## How to complete this task
What is asked for is the whole listing, given again word for word.
*** Opening of Data provided ***
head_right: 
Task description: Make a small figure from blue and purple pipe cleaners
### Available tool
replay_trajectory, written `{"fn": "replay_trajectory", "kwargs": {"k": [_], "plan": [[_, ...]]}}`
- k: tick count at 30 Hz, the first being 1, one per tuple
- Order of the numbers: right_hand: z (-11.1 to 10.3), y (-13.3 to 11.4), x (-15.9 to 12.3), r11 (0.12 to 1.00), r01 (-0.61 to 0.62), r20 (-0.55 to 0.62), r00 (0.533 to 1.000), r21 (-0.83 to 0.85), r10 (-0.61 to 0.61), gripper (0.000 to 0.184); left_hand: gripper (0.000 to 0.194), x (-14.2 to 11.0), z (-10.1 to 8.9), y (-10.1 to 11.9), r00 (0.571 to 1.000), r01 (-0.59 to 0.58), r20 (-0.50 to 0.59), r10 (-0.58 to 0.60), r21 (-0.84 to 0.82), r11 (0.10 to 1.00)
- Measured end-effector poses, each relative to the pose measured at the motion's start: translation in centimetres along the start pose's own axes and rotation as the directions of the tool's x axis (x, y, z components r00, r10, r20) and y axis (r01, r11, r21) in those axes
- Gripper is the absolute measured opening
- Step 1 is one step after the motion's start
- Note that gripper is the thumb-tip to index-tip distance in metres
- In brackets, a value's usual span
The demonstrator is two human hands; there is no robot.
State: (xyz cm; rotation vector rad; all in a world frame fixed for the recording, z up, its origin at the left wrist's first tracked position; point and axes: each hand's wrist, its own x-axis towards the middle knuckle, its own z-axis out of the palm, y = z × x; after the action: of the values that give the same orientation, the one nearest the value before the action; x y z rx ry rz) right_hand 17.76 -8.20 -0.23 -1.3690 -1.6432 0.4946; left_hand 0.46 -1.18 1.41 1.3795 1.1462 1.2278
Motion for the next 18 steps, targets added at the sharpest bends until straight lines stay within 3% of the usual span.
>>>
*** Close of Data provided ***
## Task output
head_right: 
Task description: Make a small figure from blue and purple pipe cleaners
### Available tool
replay_trajectory, written `{"fn": "replay_trajectory", "kwargs": {"k": [_], "plan": [[_, ...]]}}`
- k: tick count at 30 Hz, the first being 1, one per tuple
- Order of the numbers: right_hand: z (-11.1 to 10.3), y (-13.3 to 11.4), x (-15.9 to 12.3), r11 (0.12 to 1.00), r01 (-0.61 to 0.62), r20 (-0.55 to 0.62), r00 (0.533 to 1.000), r21 (-0.83 to 0.85), r10 (-0.61 to 0.61), gripper (0.000 to 0.184); left_hand: gripper (0.000 to 0.194), x (-14.2 to 11.0), z (-10.1 to 8.9), y (-10.1 to 11.9), r00 (0.571 to 1.000), r01 (-0.59 to 0.58), r20 (-0.50 to 0.59), r10 (-0.58 to 0.60), r21 (-0.84 to 0.82), r11 (0.10 to 1.00)
- Measured end-effector poses, each relative to the pose measured at the motion's start: translation in centimetres along the start pose's own axes and rotation as the directions of the tool's x axis (x, y, z components r00, r10, r20) and y axis (r01, r11, r21) in those axes
- Gripper is the absolute measured opening
- Step 1 is one step after the motion's start
- Note that gripper is the thumb-tip to index-tip distance in metres
- In brackets, a value's usual span
The demonstrator is two human hands; there is no robot.
State: (xyz cm; rotation vector rad; all in a world frame fixed for the recording, z up, its origin at the left wrist's first tracked position; point and axes: each hand's wrist, its own x-axis towards the middle knuckle, its own z-axis out of the palm, y = z × x; after the action: of the values that give the same orientation, the one nearest the value before the action; x y z rx ry rz) right_hand 17.76 -8.20 -0.23 -1.3690 -1.6432 0.4946; left_hand 0.46 -1.18 1.41 1.3795 1.1462 1.2278
Motion for the next 18 steps, targets added at the sharpest bends until straight lines stay within 3% of the usual span.
>>>

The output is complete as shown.